IS

One could, if one was so inclined, just live one's life according to certain principles and leave it to others whether they follow your example or not.

I don't see why believing something strongly means that one must necessarily force it on others.

In fact, quite the contrary: forcing someone else to follow what you believe seems to indicate a weakness in belief, not a strength. Because you may be seeking further justification, by (what's the technical word for it? I forget) validation through thingy.

Proselytizing shows that you need the validation that the greater numbers of the "faithful" brings. "This thing must be true. Just look how many of us believe it!"

Or is that just too counter-intuitive?
 
the ISIL actually uses Chlorine in combat , especially against the Iraqi Shias . Their specialist was killed by US bombardment , right ? And of course there is a vast and yet untapped literature that they get the ingredients from Turkey ; it's just Barack Hussein is so spineless .

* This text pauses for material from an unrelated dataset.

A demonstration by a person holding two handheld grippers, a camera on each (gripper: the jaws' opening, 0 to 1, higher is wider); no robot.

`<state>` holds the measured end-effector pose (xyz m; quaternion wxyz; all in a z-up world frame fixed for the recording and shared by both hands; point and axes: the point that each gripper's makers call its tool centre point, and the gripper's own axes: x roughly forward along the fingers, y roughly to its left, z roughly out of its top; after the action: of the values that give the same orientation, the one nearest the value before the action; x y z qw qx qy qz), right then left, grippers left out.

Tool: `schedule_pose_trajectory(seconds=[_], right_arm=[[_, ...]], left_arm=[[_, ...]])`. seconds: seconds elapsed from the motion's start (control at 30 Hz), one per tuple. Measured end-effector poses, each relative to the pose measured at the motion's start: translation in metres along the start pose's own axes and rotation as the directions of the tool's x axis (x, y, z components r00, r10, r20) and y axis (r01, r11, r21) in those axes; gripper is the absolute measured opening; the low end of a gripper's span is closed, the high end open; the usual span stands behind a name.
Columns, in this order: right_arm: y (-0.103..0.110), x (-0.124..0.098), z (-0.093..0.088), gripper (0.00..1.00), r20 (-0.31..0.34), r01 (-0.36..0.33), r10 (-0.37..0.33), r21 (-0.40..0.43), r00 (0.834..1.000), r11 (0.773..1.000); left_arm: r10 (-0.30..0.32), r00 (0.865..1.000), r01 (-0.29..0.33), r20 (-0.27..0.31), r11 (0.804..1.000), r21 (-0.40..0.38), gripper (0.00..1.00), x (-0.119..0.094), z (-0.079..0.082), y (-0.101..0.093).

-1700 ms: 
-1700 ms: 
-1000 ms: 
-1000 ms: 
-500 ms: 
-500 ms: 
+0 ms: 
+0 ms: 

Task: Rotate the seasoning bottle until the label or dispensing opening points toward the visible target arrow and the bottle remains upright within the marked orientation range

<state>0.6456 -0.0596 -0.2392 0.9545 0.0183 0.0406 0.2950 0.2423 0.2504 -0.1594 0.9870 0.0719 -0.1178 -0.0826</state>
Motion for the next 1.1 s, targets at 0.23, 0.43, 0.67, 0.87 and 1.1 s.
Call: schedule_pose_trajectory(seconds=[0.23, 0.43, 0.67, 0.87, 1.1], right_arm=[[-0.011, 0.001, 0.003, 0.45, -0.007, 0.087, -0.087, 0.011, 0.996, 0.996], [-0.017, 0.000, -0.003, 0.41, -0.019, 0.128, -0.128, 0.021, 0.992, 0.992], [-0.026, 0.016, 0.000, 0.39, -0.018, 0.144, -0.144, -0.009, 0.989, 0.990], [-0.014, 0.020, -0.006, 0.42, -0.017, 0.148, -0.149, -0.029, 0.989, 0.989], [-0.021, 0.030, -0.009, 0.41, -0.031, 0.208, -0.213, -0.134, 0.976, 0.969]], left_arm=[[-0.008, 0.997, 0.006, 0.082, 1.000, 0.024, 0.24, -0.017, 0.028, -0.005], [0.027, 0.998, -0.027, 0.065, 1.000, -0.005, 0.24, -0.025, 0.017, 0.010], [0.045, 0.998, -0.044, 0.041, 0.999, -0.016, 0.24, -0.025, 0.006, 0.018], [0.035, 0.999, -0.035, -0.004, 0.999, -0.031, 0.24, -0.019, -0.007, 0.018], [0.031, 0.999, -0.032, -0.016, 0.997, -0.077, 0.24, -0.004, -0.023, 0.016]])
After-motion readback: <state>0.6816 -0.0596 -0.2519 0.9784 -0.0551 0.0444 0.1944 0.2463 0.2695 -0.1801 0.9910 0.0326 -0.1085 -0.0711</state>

and am sure people will see here , especially the guy who sent a PM to me , ı don't open such stuff unless moderators whack me on generally valid reasons and infract . If it's not worth talking about in the forum , there's no point in risking a specialized thing , which has really happened before .
 
I read a interesting piece in the Atlantic called "What ISIS Really Wants" and it spoke of devotion, territory, the apocalypse and the fight. This part I found interesting when talking to Musa Cerantonio, an Australian preacher and recruiter.
http://www.theatlantic.com/features...eally-wants/384980/?google_editors_picks=true

That is a VERY interesting read! :goodjob:

Every academic I asked about the Islamic State’s ideology sent me to Haykel. Of partial Lebanese descent, Haykel grew up in Lebanon and the United States, and when he talks through his Mephistophelian goatee, there is a hint of an unplaceable foreign accent.

According to Haykel, the ranks of the Islamic State are deeply infused with religious vigor. Koranic quotations are ubiquitous. “Even the foot soldiers spout this stuff constantly,” Haykel said. “They mug for their cameras and repeat their basic doctrines in formulaic fashion, and they do it all the time.” He regards the claim that the Islamic State has distorted the texts of Islam as preposterous, sustainable only through willful ignorance. “People want to absolve Islam,” he said. “It’s this ‘Islam is a religion of peace’ mantra. As if there is such a thing as ‘Islam’! It’s what Muslims do, and how they interpret their texts.” Those texts are shared by all Sunni Muslims, not just the Islamic State. “And these guys have just as much legitimacy as anyone else.”

All Muslims acknowledge that Muhammad’s earliest conquests were not tidy affairs, and that the laws of war passed down in the Koran and in the narrations of the Prophet’s rule were calibrated to fit a turbulent and violent time. In Haykel’s estimation, the fighters of the Islamic State are authentic throwbacks to early Islam and are faithfully reproducing its norms of war. This behavior includes a number of practices that modern Muslims tend to prefer not to acknowledge as integral to their sacred texts. “Slavery, crucifixion, and beheadings are not something that freakish [jihadists] are cherry-picking from the medieval tradition,” Haykel said. Islamic State fighters “are smack in the middle of the medieval tradition and are bringing it wholesale into the present day.”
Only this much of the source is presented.